Даёшь Советского Человека! – стояло под тем приказом послесловие, хотя нужно было бы приписать: «Даёшь средства защиты от пожара!»
5
…Вот и мой камень, на котором стою, подтачивает быстротекущая вода.
Первые впечатления от окружающего пространства накрепко впечатались в память (вот они – слова-близнецы: «впечатление» и «впечатались»), и память эта нет-нет, да и выхватит из беспорядочно мелькающих картин ту самую, с которой начинаешь осознавать жизнь.
А началась она у меня с летнего солнечного утра на краю села возле небольшого рубленого дома с резным крыльцом, таким, который часто рисуют художники, воскрешая русскую старину.
Крыльцо венчалось высоким деревянным шпилем, на конце которого торчал вырезанный из жести репей.
Дом стоял в конце широкой улицы, упирающейся прямо в луговое разнотравье. Под самый фундамент дома подкатывалась и захлёстывала его широкая зелёная волна.
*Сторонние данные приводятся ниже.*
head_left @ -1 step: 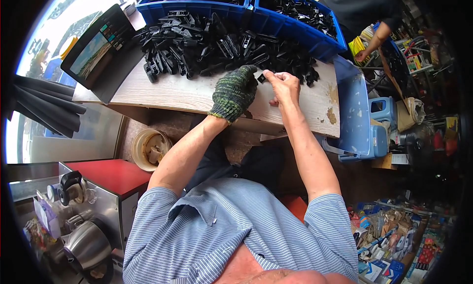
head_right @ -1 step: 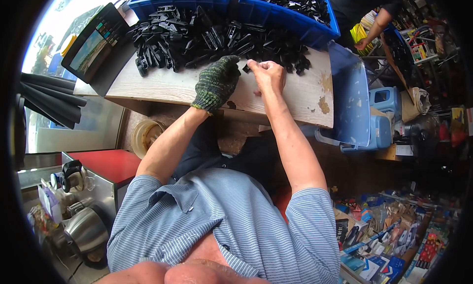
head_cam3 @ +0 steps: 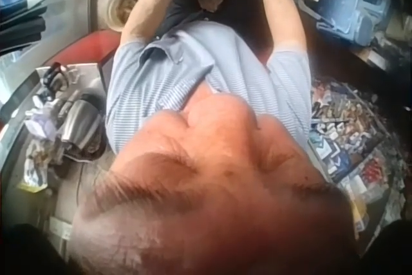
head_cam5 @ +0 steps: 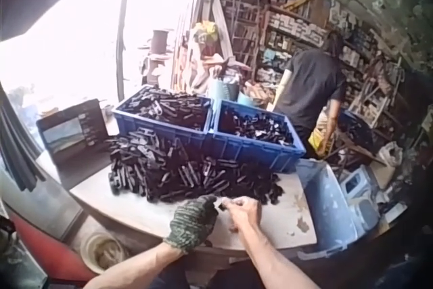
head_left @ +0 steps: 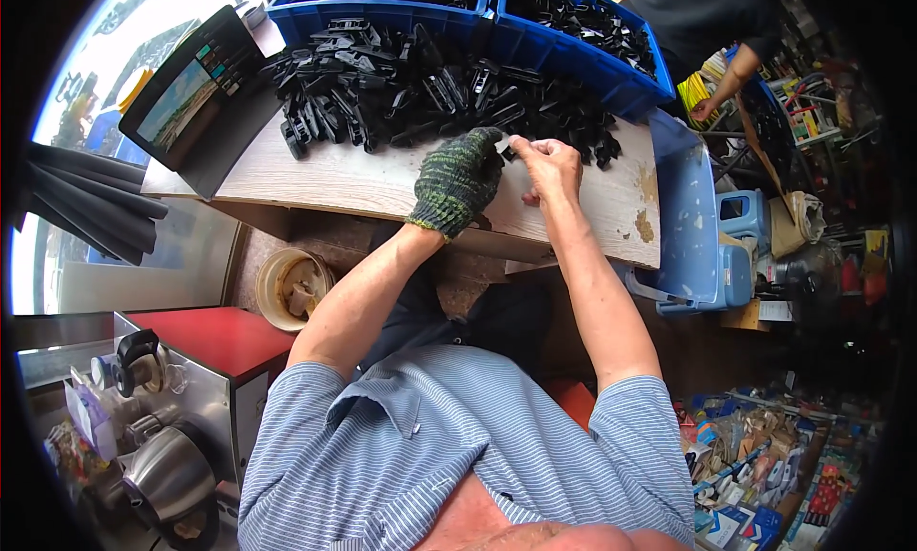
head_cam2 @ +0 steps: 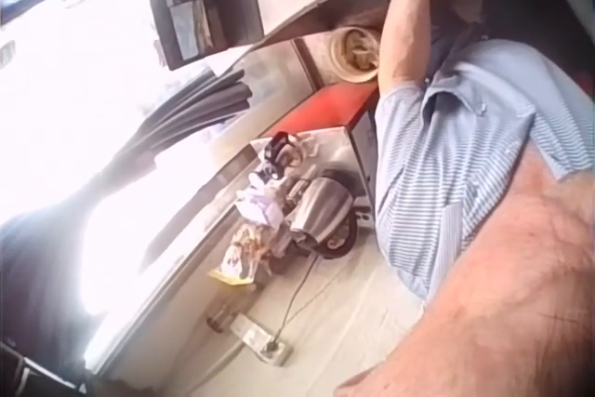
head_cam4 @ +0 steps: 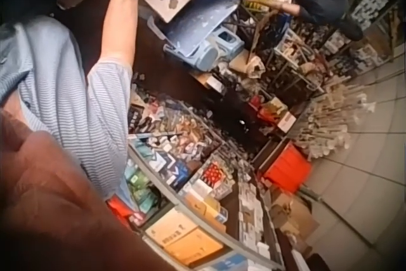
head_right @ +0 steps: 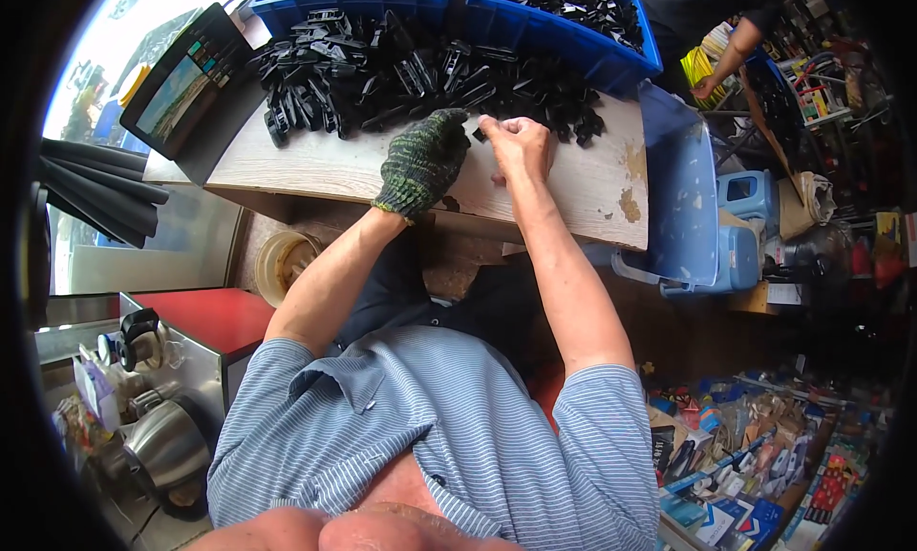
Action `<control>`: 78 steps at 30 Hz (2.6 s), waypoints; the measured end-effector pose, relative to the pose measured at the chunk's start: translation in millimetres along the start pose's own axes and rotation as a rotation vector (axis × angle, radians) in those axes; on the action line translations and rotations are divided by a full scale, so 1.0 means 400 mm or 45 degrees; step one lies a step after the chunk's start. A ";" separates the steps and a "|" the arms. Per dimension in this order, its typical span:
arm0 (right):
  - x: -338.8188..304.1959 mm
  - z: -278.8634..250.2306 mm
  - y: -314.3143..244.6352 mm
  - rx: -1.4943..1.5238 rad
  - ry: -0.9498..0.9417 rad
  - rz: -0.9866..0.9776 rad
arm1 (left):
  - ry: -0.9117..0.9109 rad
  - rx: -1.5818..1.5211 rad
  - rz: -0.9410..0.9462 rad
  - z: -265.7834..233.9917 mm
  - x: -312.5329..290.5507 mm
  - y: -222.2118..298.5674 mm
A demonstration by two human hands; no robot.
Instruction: Assembling small black plastic components by hand at a workbench.
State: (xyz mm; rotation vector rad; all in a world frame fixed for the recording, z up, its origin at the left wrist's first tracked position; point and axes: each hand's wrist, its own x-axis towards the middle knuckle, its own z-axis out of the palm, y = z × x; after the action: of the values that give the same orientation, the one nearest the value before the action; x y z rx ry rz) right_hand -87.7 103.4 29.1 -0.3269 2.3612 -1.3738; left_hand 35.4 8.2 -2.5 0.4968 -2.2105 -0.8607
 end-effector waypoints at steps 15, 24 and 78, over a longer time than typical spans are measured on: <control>-0.003 0.007 0.013 0.059 -0.094 -0.119 | 0.003 0.066 0.015 0.009 -0.025 0.026; -0.022 0.018 0.102 0.483 -0.202 -0.389 | -0.103 0.124 -0.039 0.020 -0.012 0.046; -0.124 0.006 0.057 0.852 0.131 -0.001 | -0.315 -0.431 0.000 -0.005 -0.054 0.050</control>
State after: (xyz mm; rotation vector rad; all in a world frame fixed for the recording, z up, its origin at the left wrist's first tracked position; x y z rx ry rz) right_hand -42.3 131.8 18.7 -0.0615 1.8194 -2.1048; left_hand 49.6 33.4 2.6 0.2371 -2.2155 -1.3255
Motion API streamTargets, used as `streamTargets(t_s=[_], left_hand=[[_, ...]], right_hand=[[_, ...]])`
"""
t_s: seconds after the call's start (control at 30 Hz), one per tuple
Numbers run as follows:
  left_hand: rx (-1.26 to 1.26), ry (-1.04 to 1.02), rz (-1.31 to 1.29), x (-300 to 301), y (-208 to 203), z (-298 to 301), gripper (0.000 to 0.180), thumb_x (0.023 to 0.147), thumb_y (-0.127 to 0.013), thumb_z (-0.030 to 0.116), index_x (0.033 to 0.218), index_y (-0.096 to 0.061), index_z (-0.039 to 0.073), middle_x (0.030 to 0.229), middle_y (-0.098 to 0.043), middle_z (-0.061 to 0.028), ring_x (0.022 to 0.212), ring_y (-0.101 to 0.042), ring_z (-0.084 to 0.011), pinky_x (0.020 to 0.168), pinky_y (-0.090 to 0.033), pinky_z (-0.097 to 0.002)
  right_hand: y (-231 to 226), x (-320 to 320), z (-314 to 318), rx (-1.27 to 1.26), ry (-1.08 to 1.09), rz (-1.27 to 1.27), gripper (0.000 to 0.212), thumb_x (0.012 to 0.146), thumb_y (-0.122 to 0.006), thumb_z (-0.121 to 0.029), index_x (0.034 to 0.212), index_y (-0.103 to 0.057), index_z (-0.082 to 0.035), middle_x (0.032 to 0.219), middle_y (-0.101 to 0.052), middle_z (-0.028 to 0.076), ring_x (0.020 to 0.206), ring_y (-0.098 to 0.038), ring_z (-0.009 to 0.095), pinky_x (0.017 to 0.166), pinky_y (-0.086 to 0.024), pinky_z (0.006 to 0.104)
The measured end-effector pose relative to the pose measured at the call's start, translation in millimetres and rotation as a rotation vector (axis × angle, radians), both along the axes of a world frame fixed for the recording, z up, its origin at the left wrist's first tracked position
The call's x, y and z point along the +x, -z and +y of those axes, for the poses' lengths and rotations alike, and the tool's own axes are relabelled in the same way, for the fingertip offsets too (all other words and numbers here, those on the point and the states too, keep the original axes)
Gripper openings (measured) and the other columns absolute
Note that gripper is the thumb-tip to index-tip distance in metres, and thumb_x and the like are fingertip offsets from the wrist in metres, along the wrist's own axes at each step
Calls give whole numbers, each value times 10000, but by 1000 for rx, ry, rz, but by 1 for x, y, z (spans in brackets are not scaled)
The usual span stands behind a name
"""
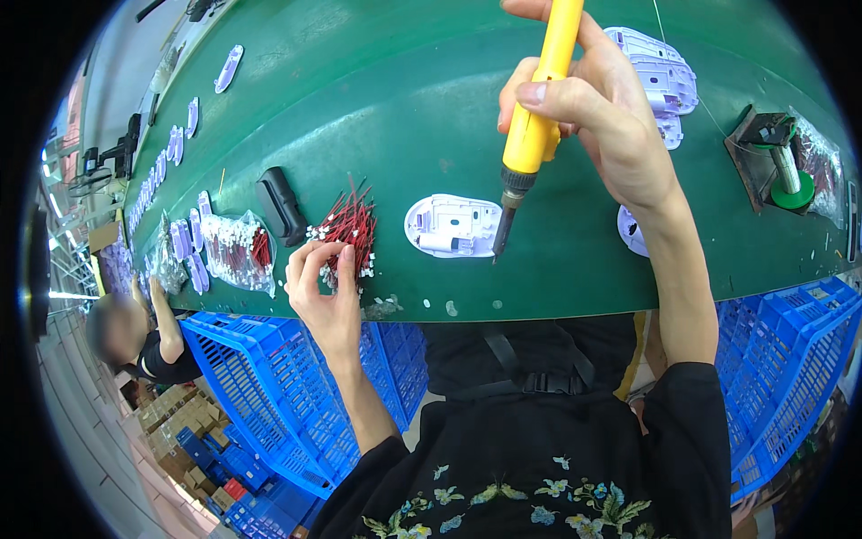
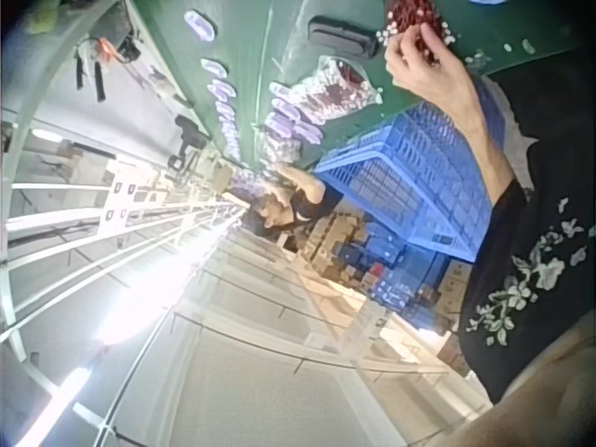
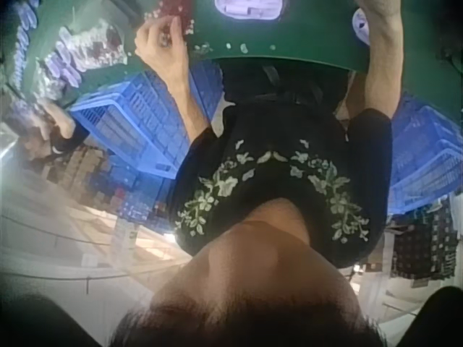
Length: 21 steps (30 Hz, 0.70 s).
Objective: Soldering electrical components and wires into plastic housings on an assembly line.
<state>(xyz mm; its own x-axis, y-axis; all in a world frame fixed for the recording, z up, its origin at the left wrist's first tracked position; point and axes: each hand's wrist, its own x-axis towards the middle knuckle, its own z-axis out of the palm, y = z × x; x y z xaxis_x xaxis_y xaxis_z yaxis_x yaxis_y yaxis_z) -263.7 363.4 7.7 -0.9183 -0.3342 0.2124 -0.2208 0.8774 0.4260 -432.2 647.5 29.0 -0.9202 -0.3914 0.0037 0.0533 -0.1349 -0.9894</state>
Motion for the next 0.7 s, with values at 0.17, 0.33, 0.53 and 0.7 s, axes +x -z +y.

По крайней мере, мне тогда это так казалось, моим любимым занятием было прятаться от матери в этой траве и ловить там бабочек. Я всегда думал, что это какие-то летающие цветы, к которым ещё только хочешь прикоснуться, а они уже оторвались от травы и вспархивают изломанным манящим полётом, как будто просят поиграть в салки.
А дом был полон фантомов, необъяснимой тревоги и страхов.
Может, это уползающая всё дальше и дальше на запад война оставила в бревенчатых стенах рождённые её чревом призраки. Они пугали меня, появляясь в самое неожиданное время.
Чаще всего, особенно в предутреннюю пору, только распахнув после тревожного сна глаза, я с подкатывающимися к горлу рыданиями видел, как бесконечными вереницами шли и шли сквозь бревенчатые стены, сквозь меня и дальше, ничего не замечая вокруг, усталые солдаты с печальными лицами, волоча за собой дорожную пыль или дымы пожарищ.
Не знаю, может, это была материализованная в изломах света и тени метафора войны.
Видения повторялись. Некоторые лица мне были уже знакомы, и я с удивлением спрашивал у матери об этих внезапных посещениях, куда солдаты идут и почему возвращаются.
Мать, всегда занятая делами, отмахивалась от меня, и я снова уходил в горницу, где стояла моя кровать, и в одиночестве, с колотящимся сердцем продолжал рассматривать живые картинки.
Однажды сквозь дощатые переборки, отгораживающие кухню и загончик для народившегося телёнка, по лоскутным половичкам, как по весенней травке, прошло стадо пятнистых коров, похожих на нашу Красавку, молчаливых и сосредоточенных. Согласно кивая мордами, они проплывали медленно, раскачивая тяжёлые медные колокола, набухшие молоком.
И ни выдоха, ни вздоха из поросших жёсткой шерстью губ, чёрные блестящие капли задумчивых глаз…
За нашим домом, на краю луга, когда-то стояла сельская бойня. От неё остались только почерневшие сваи да выложенный битым кирпичом пол, от которого тянуло запахом то ли слежалого навоза, то ли застарелой, пролитой здесь в неимоверных количествах, скотской кровью.